Bug 99938

Summary: [BAT][GVT-d] timeout waiting for SBI to complete read transaction
Product: DRI Reporter: Martin Peres <martin.peres>
Component: DRM/IntelAssignee: XiongZhang <xiong.y.zhang>
Status: RESOLVED FIXED QA Contact: Intel GFX Bugs mailing list <intel-gfx-bugs>
Severity: critical    
Priority: high CC: intel-gfx-bugs
Version: DRI git   
Hardware: Other   
OS: All   
Whiteboard: ReadyForDev
i915 platform: BDW i915 features: power/suspend-resume
Attachments:
Description Flags
Setting pch_id for Gen7.5+ in virtual environment none

Description Martin Peres 2017-02-24 10:34:25 UTC
Seems to be a known bug since there is already a patch for it (https://patchwork.freedesktop.org/series/20193/).

However, we do not want to report failures to other developers, so let's show that it is a known problem.
Comment 1 Martin Peres 2017-03-02 09:19:57 UTC
*** Bug 100018 has been marked as a duplicate of this bug. ***
Comment 2 Weinan Li 2017-03-07 00:41:33 UTC
do you still meet this issue?
Comment 3 Martin Peres 2017-03-07 09:03:23 UTC
Yes, very consistently: every time we run IGT, which is multiple times per day.

But this is expected, since https://patchwork.freedesktop.org/series/20193/ has not landed yet.
Comment 4 Terrence Xu 2017-03-07 13:39:27 UTC
(In reply to Martin Peres from comment #3)
> Yes, very consistently: every time we run IGT, which is multiple times per
> day.
> 
> But this is expected, since https://patchwork.freedesktop.org/series/20193/
> has not landed yet.

Hello Peres, can you confirm your environment is gvt-d or gvt-g, I guess this bug is for gvt-d. :)
Comment 5 Martin Peres 2017-03-07 13:50:34 UTC
Yes, you are right, the bug is in gvt-d.
Comment 6 Martin Peres 2017-03-07 13:51:40 UTC
Moving the bug to drm/intel since there is no separate component for GVT-d.
Comment 7 Terrence Xu 2017-03-07 13:56:22 UTC
(In reply to Martin Peres from comment #6)
> Moving the bug to drm/intel since there is no separate component for GVT-d.

Thanks, reassign this issue to Zhang, Xiong who is working at GVT-d project.
Comment 8 Martin Peres 2017-03-20 15:03:27 UTC
What's the status of this bug?

Until it is fixed, the following tests are ignored for our CI runs:
igt@drv_module_reload@basic-reload
igt@drv_module_reload@basic-reload-final
igt@drv_module_reload@basic-reload-inject
igt@gem_exec_suspend@basic-s3
igt@gem_exec_suspend@basic-s4-devices
igt@kms_pipe_crc_basic@suspend-read-crc-pipe-a
igt@kms_pipe_crc_basic@suspend-read-crc-pipe-b
igt@kms_pipe_crc_basic@suspend-read-crc-pipe-c

This is suboptimal as it means that these tests go mostly untested and some code may get introduced and break them and our CI system will not do anything to prevent the merge.

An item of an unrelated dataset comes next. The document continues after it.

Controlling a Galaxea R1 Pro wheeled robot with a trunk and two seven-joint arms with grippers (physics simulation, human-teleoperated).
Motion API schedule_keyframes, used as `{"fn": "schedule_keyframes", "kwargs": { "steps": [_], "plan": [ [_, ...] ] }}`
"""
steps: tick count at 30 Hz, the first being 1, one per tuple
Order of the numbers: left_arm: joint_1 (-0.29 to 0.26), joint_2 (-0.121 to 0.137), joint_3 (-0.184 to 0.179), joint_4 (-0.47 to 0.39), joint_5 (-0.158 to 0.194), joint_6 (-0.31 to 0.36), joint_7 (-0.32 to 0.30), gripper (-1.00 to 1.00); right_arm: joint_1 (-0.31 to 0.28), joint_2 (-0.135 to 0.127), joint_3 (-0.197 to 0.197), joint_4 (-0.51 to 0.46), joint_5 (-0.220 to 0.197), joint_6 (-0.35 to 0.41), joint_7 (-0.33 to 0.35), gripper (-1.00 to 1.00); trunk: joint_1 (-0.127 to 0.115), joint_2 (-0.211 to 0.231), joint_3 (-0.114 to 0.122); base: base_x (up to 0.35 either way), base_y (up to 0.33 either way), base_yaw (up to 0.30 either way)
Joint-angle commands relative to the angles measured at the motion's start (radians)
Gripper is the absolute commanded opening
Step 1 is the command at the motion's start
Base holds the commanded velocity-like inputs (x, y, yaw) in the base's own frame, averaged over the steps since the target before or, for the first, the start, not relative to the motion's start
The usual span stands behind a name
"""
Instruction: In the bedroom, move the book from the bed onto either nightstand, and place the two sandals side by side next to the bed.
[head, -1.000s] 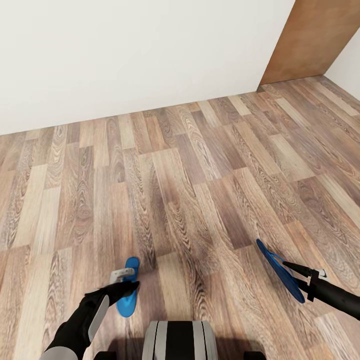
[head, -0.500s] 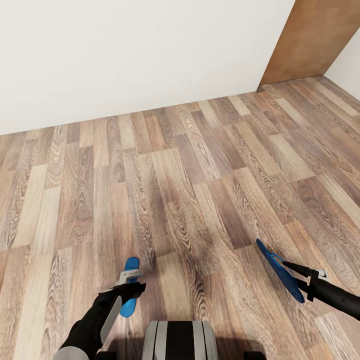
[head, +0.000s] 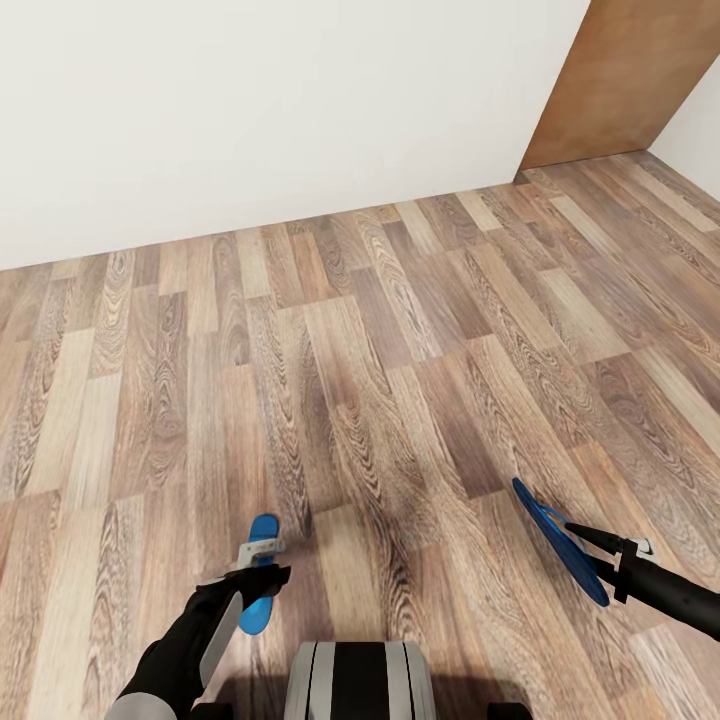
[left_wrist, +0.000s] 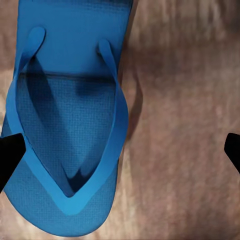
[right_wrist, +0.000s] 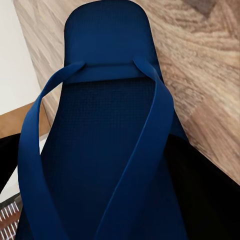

So, if you want to avoid doing more work later on to bisect the regressions, I would suggest fixing this bug as soon as possible so as we can lift these tests from the blacklist for the gvt-d platforms!
Comment 9 Jani Saarinen 2017-03-22 13:42:05 UTC
With revert done:
https://patchwork.freedesktop.org/series/21682/

Still warnings seen: 
fi-bdw-gvtdvm    total:278  pass:256  dwarn:8   dfail:0   fail:0   skip:14  time: 462s
Comment 10 Chris Wilson 2017-03-22 13:49:44 UTC
(In reply to Jani Saarinen from comment #9)
> With revert done:
> https://patchwork.freedesktop.org/series/21682/
> 
> Still warnings seen: 
> fi-bdw-gvtdvm    total:278  pass:256  dwarn:8   dfail:0   fail:0   skip:14 
> time: 462s

Of course. The reverted patch was only to identify the source of the warnings by adding more information to them.
Comment 11 Martin Peres 2017-03-23 09:57:57 UTC
Raising the priority, because it reduces our code coverage
Comment 12 XiongZhang 2017-03-28 10:26:55 UTC
The issue is: "HAS_PCH_LPT_LP(dev_priv) ? SBI_GEN0 : SBI_DBUFF0" exist in lpt_enable_clkout_dp() and lpt_disable_clkout_dp() function. 
  In GVT-d, PCH ISA bridge isn't passed through to guest, I915 could only assume it is a LPT pch and couldn't identify whether it is a LPT_LP, LPT or LPT_H PCH. So the above function will default read/write SBI_DBUFF0 register, this is wrong if it is running on LPT_LP PCH.  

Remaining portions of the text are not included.